Pasir Hisap
Pasir hisap yang ditayangkan di kebanyakan film Hollywood membuat kita jadi merinding sendiri membayangkannya. Bagaimana tidak? Tenggelam di dalam pasir. Tapi hal ini harus diluruskan karena, pertama, film memang ada unsur dramatisasinya. Kedua, meskipun memang berbahaya, namun pasir hisap tidak seseram yang dibayangkan.
Pasir hisap merupakan pasir yang sangat ringan dan longgar. Pasir ini juga ada campuran airnya. Bentuknya yang sama persis dengan pasir biasa membuat orang tidak bisa mencirikannya. Namun jika diperhatikan dengan teliti, bentuk pasir hisap ini bulat dan bukan bersiku-siku atau lancip. Dan pasir hisap tidak dapat menahan beban yang terlalu berat.
Pada umumnya pasir hisap terdapat di sekitaran sumber air, seperti pantai, rawa, serta bisa juga ditemukan di dekat mulut sungai besar.
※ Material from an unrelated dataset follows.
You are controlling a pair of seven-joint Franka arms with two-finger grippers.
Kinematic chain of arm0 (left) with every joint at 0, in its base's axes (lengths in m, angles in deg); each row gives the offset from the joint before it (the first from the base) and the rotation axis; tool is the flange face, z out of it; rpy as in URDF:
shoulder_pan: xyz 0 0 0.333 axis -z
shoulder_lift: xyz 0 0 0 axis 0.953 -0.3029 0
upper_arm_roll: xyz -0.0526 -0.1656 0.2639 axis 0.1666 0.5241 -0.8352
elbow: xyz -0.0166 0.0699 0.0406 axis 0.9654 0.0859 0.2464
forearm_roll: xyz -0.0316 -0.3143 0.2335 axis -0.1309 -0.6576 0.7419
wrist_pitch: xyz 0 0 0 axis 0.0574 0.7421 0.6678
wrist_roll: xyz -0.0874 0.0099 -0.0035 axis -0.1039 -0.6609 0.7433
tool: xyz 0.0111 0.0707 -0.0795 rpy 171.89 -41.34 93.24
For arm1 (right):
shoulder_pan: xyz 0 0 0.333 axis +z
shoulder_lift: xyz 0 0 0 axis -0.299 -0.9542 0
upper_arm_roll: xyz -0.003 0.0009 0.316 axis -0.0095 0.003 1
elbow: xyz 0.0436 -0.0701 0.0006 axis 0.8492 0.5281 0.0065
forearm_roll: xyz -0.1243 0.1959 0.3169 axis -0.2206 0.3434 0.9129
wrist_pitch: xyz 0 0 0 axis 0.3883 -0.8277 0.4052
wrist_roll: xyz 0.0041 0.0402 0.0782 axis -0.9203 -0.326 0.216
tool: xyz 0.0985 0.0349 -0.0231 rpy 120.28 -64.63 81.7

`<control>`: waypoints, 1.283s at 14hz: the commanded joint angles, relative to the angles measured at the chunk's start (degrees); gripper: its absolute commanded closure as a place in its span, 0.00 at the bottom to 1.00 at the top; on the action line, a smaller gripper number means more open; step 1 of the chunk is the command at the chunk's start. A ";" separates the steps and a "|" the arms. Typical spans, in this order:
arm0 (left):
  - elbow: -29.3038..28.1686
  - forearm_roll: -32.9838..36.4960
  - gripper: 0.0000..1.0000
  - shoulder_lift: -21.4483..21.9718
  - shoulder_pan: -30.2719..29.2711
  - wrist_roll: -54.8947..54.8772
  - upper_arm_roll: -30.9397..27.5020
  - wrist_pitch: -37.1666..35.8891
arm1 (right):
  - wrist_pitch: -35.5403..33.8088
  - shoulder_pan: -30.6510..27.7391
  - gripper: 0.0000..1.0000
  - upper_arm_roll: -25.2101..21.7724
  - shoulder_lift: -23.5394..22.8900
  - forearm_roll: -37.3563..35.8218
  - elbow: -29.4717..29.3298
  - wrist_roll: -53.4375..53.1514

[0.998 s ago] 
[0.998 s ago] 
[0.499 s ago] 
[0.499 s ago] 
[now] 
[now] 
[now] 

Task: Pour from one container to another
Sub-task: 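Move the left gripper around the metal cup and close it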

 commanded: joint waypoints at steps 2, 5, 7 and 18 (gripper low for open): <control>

Tapi ternyata tidak semua pasir hisap terbuat dari pasir. Ada juga yang terbuat dari tanah lunak, campuran pasir dan lumpur.
Jika ada yang terhisap, sesungguhnya ia tidak akan benar-benar tenggelam dan menyebabkan kematian. Mengapa? Karena pasir hisap hanya menghisap sampai sebatas pinggang.
Namun apakah bisa seseorang yang terperosok ke dalam pasir hisap terselamatkan? Tentu saja bisa. Dan kunci utama agar selamat dari pasir hisap hanya satu. Yakni tenang. Karena kalau tidak tenang, tekanan yang akan dihasilkan ketika badan bergoyang-goyang akan menimbulkan tekanan yang lebih besar. Hal ini akan menyebabkan cairan yang ada di pasir hisap akan semakin banyak, dan hal inilah yang akan membuat korban akan semakin dalam terhisapnya.